In the name of ‘spirituality,’ we celebrate time devoted to ourselves alone. Jerobo’am proposed a god to be worshiped who took the form of a golden calf. There are more common substitutes for the worship of God.
Image by ian kelsall
By Steve Hall
As marvelous as was the reign of King Solomon, it could not last forever.
When he died, one of his sons, Rehobo’am by name, became King of the territory that had been united by David and Solomon. What he seems to have learned from the governance of his father and his youthful associates was not conducive to the continuation of a United Kingdom.
“And the young men who had grown up with him said to him, "Thus shall you speak to this people who said to you, 'Your father made our yoke heavy, but please lighten it for us'; thus shall you say to them, 'My little finger is thicker than my father's loins. And now, whereas my father laid upon you a heavy yoke, I will add to your yoke. My father chastised you with whips, but I will chastise you with scorpions.'" (1 Kings 12:10-11)
The Kingdom, once united, now split. Rehobo’am maintained his throne in the South, but it was comprised only of those from the tribes of Judah and Benjamin. The tribes in the North separated, uniting together under Jerobo’am. It was under these newly divisive circumstances that we are brought to the readings of today.
Decades earlier King David had ruled that sacrifice could be offered only in the capital city of Jerusalem. His decree and the subsequent practice of the people had become well established during the years that followed. Consequently, the new King of the northern tribes had a legitimate concern:
“If now this people go up to offer sacrifices in the temple of the LORD in Jerusalem, the hearts of this people will return to their master, Rehobo’am, king of Judah, and they will kill me."
He therefore devised the plan we hear about today. He established his own places of worship and sacrifice, but this time in territory under his rule. But there was another, more important change: his proposed god to be worshiped took the form of a golden calf. Jerobo’am had taken the easy way out.
The symbol of the golden calf was an ancient one. When the one-time slaves had escaped Egypt and found themselves at the foot of Mt Sinai waiting for Moses to come down, they became restless. Within a brief period they had made a golden calf. “And he received the gold at their hand, and fashioned it with a graving tool, and made a molten calf; and they said, ‘These are your gods, O Israel, who brought you up out of the land of Egypt!’” (Exodus 32:4)
Such worship had continued among the descendants of the previous residents of the Kingdom of David and Solomon just as it had survived in the centuries before. For the people of this new kingdom of Jerobo’am it was, therefore, familiar as was the pagan practices of worship that accompanied it. As was noted earlier, however, for Jerobo’am this was the easy way out: set aside the faith you have known. Substitute for that loss something familiar and more pleasurable. The rest will take care of itself.

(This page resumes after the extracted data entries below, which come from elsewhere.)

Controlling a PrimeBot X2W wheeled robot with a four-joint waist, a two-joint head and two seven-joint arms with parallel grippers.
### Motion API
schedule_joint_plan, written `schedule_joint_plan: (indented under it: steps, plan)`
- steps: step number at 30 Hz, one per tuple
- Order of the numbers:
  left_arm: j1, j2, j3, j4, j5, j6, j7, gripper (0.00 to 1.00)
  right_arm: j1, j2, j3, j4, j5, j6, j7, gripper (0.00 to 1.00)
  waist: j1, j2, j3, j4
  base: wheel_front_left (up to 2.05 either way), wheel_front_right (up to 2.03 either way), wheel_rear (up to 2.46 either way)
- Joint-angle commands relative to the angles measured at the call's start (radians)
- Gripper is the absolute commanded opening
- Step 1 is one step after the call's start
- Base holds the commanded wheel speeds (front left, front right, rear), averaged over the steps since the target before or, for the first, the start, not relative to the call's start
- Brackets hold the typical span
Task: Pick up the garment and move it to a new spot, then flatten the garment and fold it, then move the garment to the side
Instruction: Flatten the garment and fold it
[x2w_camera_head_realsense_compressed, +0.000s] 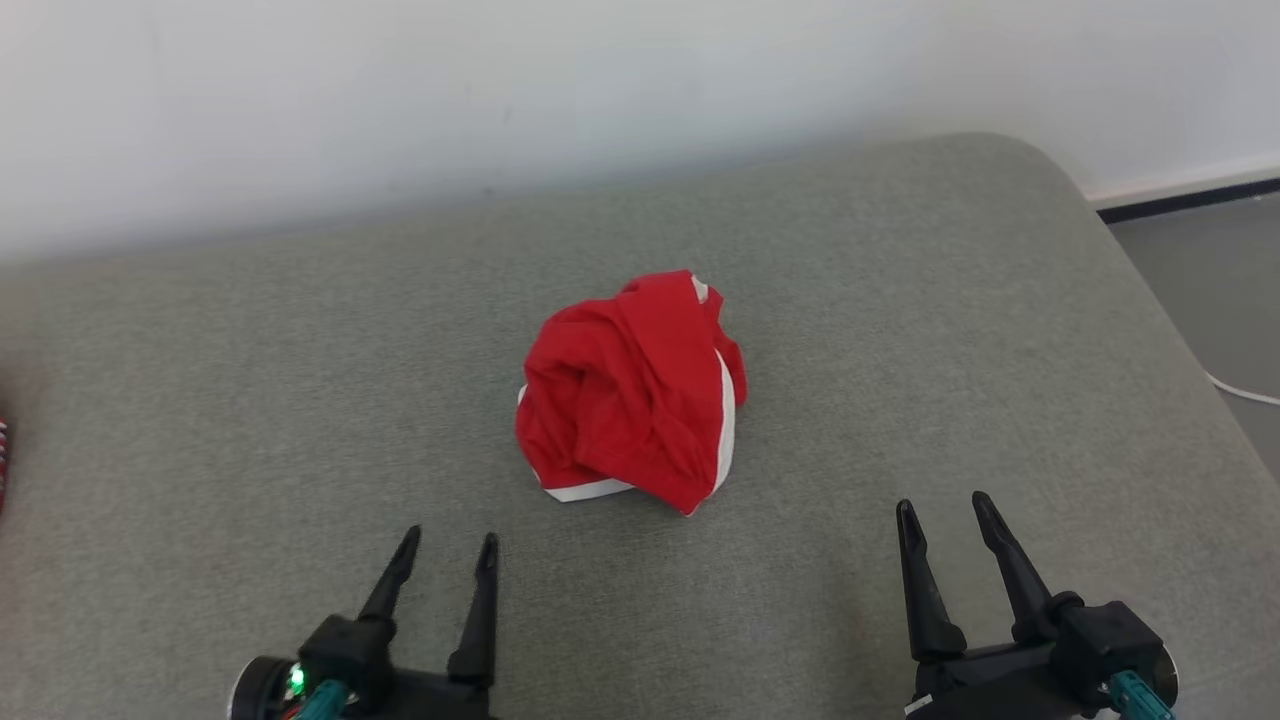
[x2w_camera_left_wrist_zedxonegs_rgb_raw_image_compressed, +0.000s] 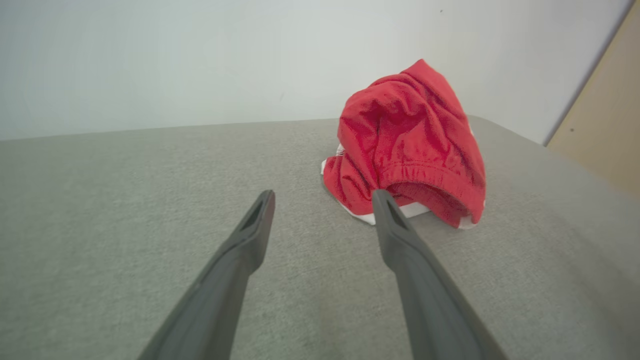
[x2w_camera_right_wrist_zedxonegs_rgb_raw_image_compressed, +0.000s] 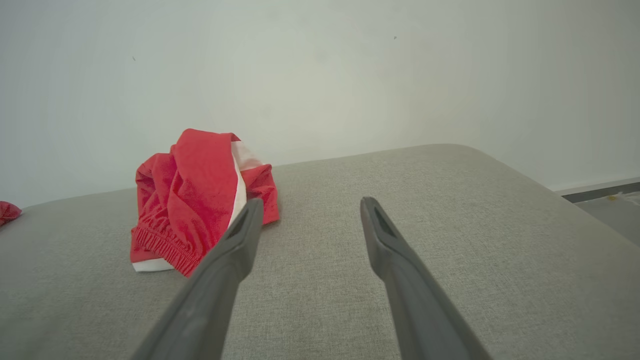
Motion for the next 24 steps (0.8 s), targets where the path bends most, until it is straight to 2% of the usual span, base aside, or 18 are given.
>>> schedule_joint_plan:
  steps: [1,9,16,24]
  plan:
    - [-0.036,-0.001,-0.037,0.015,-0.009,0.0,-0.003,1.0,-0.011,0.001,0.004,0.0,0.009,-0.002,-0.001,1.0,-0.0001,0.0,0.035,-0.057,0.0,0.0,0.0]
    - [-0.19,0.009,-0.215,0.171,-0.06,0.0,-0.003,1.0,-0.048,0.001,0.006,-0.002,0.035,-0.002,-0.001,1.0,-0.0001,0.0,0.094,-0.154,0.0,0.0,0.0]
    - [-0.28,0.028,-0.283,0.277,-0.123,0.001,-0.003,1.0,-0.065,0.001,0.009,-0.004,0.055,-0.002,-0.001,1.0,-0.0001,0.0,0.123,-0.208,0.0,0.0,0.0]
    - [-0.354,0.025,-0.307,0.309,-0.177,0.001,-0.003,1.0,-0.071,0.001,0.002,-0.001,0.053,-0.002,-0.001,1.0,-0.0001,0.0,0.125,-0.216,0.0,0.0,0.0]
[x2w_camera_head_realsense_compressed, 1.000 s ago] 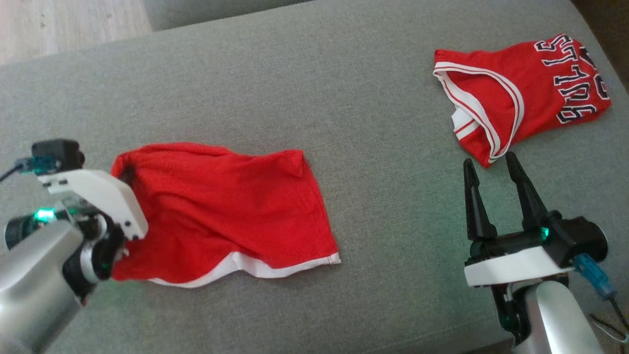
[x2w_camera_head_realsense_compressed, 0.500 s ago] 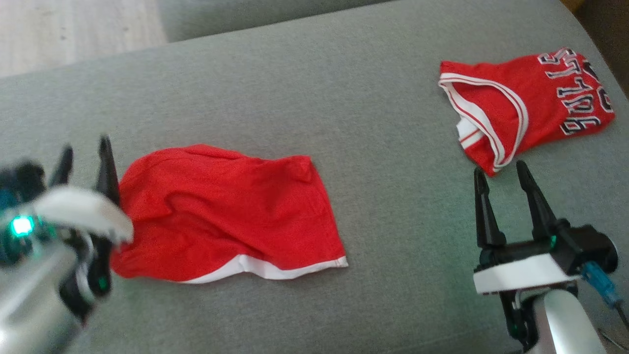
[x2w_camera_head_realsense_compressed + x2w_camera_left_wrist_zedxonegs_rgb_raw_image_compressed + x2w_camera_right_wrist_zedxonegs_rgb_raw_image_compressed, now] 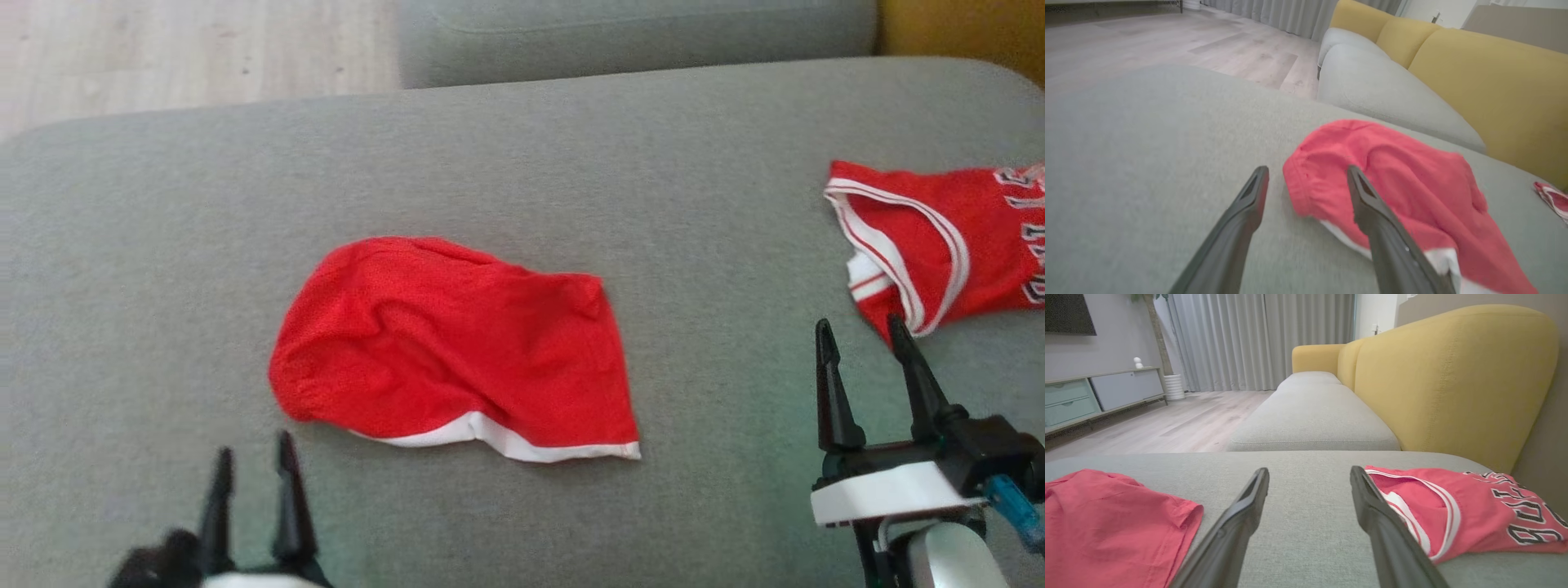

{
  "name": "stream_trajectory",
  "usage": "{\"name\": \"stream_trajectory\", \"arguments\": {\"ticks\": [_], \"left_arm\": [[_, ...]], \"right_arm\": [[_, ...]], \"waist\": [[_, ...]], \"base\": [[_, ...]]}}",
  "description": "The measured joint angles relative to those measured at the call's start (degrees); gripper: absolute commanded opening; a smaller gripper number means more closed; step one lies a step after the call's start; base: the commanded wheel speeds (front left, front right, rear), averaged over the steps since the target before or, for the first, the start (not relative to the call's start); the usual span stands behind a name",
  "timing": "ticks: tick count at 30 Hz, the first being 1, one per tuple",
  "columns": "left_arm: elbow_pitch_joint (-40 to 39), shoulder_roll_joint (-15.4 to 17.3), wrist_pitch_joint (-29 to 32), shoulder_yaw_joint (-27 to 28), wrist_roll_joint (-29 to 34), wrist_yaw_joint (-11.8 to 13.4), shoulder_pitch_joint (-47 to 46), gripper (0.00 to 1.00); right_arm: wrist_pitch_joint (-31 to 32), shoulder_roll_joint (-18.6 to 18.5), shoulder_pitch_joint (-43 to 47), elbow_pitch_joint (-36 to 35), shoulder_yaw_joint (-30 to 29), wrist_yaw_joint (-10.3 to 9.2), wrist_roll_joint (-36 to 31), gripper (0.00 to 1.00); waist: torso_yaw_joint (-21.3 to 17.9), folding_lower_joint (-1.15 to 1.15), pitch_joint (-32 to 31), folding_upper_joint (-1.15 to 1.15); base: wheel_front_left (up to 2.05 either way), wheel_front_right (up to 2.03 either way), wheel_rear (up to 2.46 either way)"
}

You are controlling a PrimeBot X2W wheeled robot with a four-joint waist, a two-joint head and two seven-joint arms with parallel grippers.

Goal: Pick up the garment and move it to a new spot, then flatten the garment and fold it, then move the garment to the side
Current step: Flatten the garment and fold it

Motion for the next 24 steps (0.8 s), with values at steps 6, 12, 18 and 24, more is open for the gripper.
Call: {"name": "stream_trajectory", "arguments": {"ticks": [6,12,18,24], "left_arm": [[7.0,-6.1,0.0,4.1,9.1,-11.3,1.1,1.00],[17.2,-8.0,0.0,6.6,12.7,-17.5,-4.3,1.00],[23.5,-9.0,0.0,9.8,14.3,-20.8,-9.0,1.00],[28.9,-9.8,0.0,11.6,15.0,-22.5,-10.2,1.00]], "right_arm": [[0.0,0.0,-0.1,-0.1,1.1,0.00,-0.6,1.00],[0.0,0.0,-0.4,-0.1,1.9,0.00,-1.2,1.00],[0.0,0.0,-0.4,-0.1,1.7,0.00,-1.5,1.00],[0.0,0.0,-0.7,-0.1,1.8,0.00,-1.4,1.00]], "waist": [[2.4,0.00,0.2,0.00],[1.6,0.01,2.2,0.00],[-0.3,0.02,3.8,0.00],[-1.8,0.01,4.3,0.00]], "base": [[0.00,0.00,0.00],[0.00,0.00,0.00],[0.00,0.00,0.00],[0.00,0.00,0.00]]}}
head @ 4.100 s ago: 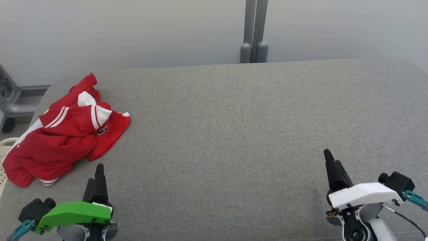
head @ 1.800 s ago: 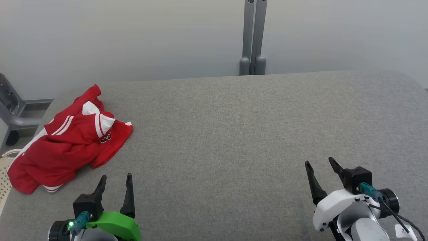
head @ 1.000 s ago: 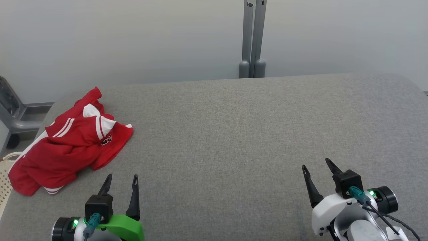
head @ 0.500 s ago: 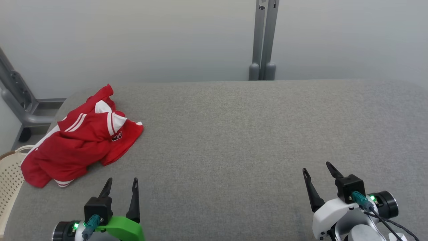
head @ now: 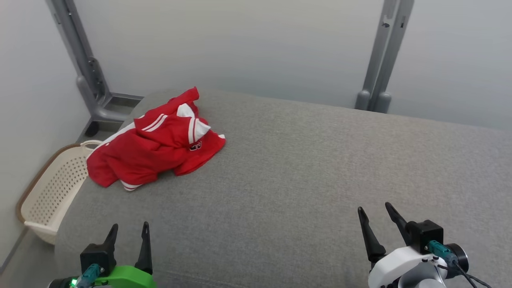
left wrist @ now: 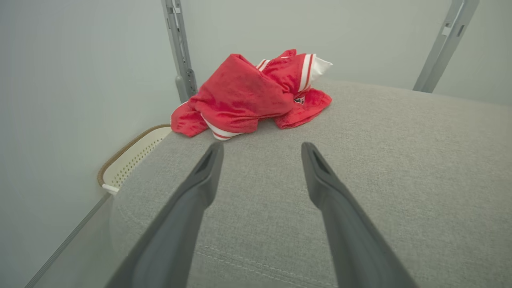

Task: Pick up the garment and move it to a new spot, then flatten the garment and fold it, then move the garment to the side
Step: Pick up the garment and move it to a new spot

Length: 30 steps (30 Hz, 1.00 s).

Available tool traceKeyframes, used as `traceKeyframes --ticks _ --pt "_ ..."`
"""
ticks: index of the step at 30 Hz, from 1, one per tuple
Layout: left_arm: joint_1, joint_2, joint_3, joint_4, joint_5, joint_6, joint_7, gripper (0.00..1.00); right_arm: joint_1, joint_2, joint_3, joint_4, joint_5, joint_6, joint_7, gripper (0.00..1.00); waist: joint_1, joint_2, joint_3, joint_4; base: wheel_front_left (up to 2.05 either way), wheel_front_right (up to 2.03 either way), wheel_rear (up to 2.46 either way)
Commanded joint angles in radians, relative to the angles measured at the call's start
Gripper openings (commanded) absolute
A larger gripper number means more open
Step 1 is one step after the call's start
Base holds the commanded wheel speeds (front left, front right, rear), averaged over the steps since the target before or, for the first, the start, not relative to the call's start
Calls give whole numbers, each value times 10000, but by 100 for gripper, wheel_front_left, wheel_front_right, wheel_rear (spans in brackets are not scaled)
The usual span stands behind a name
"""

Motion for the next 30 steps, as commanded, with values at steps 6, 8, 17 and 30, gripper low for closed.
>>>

Jerobo’am may have been an early practitioner of this art of substitution. He certainly was not the last. We, today, are skilled in the practice. Keeping the Lord’s day Holy has been set aside. The number of familiar substitutes is enormous. In the name of ‘necessity’ commerce has become an habitual practice for the weekend. In the name of ‘relaxation’ sports has taken control of the gathering of people in communion. In the name of ‘spirituality’ we celebrate time devoted to ourselves alone. Further examples could be offered but these three are the most common substitutes for the worship of God.
Every weekend is the time to ask: Is Jerobo’am my middle name?